O vereador Galba Neto (PMDB) tenta articular - na Casa de Mário Guimarães - a aprovação de um decreto que acabe com o pagamento da verba de auxílio enxoval, que é pago aos edis da Câmara Municipal de Maceió para a compra de vestimentas. Galba Neto cita como comparação a medida que acabou com 14º e 15º salários no Congresso Nacional.
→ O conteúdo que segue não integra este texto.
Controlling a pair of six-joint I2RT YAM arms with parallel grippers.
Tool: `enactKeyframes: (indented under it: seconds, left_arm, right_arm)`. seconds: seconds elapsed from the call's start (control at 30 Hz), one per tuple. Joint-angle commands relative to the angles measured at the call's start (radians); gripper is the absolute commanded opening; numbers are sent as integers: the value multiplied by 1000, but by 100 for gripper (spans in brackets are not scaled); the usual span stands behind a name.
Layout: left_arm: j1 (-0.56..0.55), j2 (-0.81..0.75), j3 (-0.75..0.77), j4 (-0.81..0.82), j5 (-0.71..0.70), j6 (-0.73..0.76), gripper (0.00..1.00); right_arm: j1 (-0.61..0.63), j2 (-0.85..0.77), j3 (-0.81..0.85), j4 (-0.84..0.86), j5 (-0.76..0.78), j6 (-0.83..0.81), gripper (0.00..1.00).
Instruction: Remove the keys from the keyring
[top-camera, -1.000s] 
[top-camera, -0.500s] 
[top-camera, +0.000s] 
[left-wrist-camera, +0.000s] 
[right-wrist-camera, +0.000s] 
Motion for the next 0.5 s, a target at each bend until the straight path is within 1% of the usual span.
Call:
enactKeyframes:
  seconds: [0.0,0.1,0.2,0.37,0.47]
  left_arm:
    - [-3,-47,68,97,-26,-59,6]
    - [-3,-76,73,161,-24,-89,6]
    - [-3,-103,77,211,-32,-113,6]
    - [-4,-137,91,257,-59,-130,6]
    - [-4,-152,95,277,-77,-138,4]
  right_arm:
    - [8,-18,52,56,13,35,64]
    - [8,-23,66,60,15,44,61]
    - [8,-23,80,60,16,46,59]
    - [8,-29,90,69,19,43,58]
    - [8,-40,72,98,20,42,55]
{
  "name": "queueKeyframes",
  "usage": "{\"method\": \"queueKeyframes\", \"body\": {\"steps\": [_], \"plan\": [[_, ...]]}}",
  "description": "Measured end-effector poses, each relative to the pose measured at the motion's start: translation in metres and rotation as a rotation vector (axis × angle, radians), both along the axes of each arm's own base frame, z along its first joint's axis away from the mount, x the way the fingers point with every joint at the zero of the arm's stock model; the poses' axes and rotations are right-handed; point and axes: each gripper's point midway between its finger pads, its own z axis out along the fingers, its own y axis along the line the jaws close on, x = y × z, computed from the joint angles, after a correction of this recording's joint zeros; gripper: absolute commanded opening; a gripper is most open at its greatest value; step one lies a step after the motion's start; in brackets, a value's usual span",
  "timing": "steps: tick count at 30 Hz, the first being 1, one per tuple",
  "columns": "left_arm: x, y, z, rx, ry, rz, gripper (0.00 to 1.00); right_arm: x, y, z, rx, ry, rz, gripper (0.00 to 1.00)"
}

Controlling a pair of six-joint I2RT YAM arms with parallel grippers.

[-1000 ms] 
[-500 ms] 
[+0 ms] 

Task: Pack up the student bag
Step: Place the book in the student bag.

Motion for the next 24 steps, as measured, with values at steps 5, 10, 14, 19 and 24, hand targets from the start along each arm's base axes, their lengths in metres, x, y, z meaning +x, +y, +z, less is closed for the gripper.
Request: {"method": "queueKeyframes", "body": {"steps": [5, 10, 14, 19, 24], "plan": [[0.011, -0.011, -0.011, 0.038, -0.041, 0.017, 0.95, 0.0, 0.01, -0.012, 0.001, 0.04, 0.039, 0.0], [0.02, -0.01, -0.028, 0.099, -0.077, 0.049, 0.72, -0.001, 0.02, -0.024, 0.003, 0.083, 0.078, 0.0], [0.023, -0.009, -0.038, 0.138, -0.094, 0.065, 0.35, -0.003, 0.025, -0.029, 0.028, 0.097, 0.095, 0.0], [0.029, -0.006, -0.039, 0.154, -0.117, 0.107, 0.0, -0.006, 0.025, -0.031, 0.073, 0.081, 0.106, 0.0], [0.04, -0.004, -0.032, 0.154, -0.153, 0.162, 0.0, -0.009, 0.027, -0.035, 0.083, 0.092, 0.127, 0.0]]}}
Para Galba Neto, a verba que é paga aos edis é uma “imoralidade”. O detalhe é que na Mesa Diretora passada a verba foi alvo de discussão, mas se manteve. Há um debate sobre os caminhos a serem adotados para acabar com tal recurso que acaba no bolso dos edis.

De acordo com a vereadora Heloísa Helena (PSOL), a medida tem que ser feita por decisão da Mesa Diretora e não por um vereador por conta de ser decreto específico. “Foi por isto que em relação à questão das verbas eu fui para o Ministério Público Estadual para que se assinasse um Termo de Ajuste de Conduta (TAC), pois quando eu cheguei aqui os vereadores saiam da Casa com R$ 27 mil no bolso”, frisou.

Heloísa Helena ainda ironizou: “além de ir no Ministério Público devia ter articulado para os pobres terem roubado os vereadores que seria distribuição de renda”. Galba Neto acredita que o projeto pode ser apresentado de forma individual e salientou que os edis já possuem regalias demais. “A verba para compra de vestimenta não se justifica”, frisou.

“Apresentarei à Mesa o projeto”. Para a psolista se ele conseguir por este caminho terá o seu voto. “Eu sei da importância desta medida e esse pagamento não é cabido. No meu caso, não se trata apenas de discurso”, colocou Heloísa Helena, lembrando que não faz uso do recurso.